AUTHOR=Sanders Lauren M. , Chok Hamed , Samson Finsam , Acuna Ana Uriarte , Polo San-Huei Lai , Boyko Valery , Chen Yi-Chun , Dinh Marie , Gebre Samrawit , Galazka Jonathan M. , Costes Sylvain V. , Saravia-Butler Amanda M. TITLE=Batch effect correction methods for NASA GeneLab transcriptomic datasets JOURNAL=Frontiers in Astronomy and Space Sciences VOLUME=10 YEAR=2023 URL=https://www.frontiersin.org/journals/astronomy-and-space-sciences/articles/10.3389/fspas.2023.1200132 DOI=10.3389/fspas.2023.1200132 ISSN=2296-987X ABSTRACT=

Introduction: RNA sequencing (RNA-seq) data from space biology experiments promise to yield invaluable insights into the effects of spaceflight on terrestrial biology. However, sample numbers from each study are low due to limited crew availability, hardware, and space. To increase statistical power, spaceflight RNA-seq datasets from different missions are often aggregated together. However, this can introduce technical variation or “batch effects”, often due to differences in sample handling, sample processing, and sequencing platforms. Several computational methods have been developed to correct for technical batch effects, thereby reducing their impact on true biological signals.

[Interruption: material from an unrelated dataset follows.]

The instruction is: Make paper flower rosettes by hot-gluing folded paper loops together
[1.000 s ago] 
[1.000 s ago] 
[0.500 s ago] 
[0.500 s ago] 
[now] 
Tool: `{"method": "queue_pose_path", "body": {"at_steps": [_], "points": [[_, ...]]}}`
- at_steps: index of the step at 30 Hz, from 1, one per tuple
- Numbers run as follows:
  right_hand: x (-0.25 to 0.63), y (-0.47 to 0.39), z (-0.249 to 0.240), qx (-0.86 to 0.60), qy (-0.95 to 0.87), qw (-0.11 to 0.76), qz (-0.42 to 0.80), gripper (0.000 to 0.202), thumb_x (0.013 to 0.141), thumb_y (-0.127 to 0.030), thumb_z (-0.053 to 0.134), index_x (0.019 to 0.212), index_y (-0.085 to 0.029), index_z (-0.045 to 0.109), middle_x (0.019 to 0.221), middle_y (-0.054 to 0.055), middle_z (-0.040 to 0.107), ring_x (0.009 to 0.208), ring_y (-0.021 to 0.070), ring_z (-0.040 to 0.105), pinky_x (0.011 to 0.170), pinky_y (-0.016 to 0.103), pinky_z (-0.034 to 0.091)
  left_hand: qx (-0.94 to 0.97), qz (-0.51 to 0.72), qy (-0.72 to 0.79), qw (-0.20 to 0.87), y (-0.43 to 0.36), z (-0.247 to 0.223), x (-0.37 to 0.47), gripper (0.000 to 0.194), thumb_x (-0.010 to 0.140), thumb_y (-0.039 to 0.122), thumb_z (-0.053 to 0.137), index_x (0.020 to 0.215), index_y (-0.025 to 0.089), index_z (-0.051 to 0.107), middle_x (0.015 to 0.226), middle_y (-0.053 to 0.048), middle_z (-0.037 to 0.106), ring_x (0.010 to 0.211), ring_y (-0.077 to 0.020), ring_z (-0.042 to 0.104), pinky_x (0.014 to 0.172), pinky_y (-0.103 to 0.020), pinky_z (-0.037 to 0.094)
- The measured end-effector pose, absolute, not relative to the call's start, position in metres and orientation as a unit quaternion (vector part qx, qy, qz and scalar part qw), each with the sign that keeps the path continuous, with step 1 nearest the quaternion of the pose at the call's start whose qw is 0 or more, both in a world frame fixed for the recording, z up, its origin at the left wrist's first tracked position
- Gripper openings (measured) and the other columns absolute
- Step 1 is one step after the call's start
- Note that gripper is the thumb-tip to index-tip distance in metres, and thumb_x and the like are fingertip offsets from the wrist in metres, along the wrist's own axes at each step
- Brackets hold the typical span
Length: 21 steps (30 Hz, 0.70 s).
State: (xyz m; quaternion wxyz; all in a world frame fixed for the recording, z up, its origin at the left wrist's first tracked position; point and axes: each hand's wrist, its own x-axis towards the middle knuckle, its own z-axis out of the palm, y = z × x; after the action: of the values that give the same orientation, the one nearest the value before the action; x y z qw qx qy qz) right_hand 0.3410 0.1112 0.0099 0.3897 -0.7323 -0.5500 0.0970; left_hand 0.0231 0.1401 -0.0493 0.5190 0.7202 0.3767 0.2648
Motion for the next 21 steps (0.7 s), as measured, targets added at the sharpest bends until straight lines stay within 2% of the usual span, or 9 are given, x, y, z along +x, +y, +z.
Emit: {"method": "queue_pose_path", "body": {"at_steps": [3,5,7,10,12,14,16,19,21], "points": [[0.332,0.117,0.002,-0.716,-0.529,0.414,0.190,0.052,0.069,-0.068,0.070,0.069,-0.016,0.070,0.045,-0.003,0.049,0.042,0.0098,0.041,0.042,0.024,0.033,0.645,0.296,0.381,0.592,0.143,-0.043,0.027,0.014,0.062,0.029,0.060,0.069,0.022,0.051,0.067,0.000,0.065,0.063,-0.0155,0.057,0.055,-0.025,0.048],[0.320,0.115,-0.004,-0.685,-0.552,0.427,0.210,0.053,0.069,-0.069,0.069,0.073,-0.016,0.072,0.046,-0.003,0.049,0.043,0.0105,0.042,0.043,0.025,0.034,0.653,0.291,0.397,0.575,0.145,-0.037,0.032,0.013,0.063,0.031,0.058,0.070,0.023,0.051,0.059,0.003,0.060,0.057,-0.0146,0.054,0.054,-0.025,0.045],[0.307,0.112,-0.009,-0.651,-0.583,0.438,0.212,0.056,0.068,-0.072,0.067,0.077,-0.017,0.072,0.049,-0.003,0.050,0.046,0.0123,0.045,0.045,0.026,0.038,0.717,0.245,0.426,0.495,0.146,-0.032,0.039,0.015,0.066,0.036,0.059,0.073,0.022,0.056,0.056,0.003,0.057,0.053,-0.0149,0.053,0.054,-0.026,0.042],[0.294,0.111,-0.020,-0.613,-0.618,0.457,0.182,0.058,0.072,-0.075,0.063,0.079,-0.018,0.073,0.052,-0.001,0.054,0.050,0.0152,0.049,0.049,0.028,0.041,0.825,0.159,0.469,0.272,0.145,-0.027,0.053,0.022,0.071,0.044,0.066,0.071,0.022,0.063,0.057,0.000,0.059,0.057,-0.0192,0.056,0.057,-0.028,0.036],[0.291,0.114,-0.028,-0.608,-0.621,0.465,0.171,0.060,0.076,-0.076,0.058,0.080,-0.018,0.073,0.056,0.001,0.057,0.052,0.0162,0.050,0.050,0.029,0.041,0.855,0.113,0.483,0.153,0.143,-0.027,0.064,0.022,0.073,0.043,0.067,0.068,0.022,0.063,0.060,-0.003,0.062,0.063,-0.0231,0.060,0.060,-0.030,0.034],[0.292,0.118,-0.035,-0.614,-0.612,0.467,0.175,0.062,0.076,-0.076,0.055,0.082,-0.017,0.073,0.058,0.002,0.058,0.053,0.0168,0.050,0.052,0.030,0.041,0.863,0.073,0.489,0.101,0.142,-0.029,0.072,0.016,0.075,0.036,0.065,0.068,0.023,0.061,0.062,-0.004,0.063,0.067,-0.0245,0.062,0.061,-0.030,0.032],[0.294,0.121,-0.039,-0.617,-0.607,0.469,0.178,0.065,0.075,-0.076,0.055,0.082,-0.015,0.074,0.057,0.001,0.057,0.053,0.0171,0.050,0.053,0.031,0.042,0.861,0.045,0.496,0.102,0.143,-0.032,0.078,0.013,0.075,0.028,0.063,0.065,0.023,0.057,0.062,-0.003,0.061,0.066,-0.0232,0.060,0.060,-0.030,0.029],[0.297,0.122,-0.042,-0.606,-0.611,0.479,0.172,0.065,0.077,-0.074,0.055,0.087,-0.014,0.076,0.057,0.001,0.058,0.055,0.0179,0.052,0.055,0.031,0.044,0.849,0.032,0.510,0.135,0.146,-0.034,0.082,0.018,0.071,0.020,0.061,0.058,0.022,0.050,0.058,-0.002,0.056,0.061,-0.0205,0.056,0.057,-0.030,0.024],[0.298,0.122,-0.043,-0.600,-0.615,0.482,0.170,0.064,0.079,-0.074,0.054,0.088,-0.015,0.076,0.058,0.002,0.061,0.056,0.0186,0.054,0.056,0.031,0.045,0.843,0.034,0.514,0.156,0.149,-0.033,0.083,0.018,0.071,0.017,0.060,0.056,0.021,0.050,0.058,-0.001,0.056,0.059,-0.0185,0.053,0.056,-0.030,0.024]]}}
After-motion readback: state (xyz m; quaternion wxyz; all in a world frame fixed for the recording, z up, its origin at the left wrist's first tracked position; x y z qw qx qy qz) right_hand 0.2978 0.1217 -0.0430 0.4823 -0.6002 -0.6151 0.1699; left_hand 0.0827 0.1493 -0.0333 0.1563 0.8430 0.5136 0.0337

Methods: In this study, we combined 7 mouse liver RNA-seq datasets from NASA GeneLab (part of the NASA Open Science Data Repository) to evaluate several common batch effect correction methods (ComBat and ComBat-seq from the sva R package, and Median Polish, Empirical Bayes, and ANOVA from the MBatch R package). Principal component analysis (PCA) was used to identify library preparation method and mission as the primary sources of batch effect among the technical variables in the combined dataset. We next quantitatively evaluated the ability of each of the indicated methods to correct for each identified technical batch variable using the following criteria: BatchQC, PCA, dispersion separability criterion, log fold change correlation, and differential gene expression analysis. Each batch variable/correction method combination was then assessed using a custom scoring approach to identify the optimal correction method for the combined dataset, by geometrically probing the space of all allowable scoring functions to yield an aggregate volume-based scoring measure.

Results and Discussion: Using the method described for the combined dataset in this study, the library preparation variable/ComBat correction method pair out ranked the other candidate pairs, suggesting that this combined dataset should be corrected for library preparation using the ComBat correction method prior to downstream analysis. We describe the GeneLab multi-study analysis and visualization portal which will allow users to access the publicly available space biology ‘omics data, select multiple studies to combine for analysis, and examine the presence or absence of batch effects using multiple metrics. If the user chooses to perform batch effect correction, the scoring approach described here can be implemented to identify the optimal correction method to use for their specific combined dataset prior to analysis.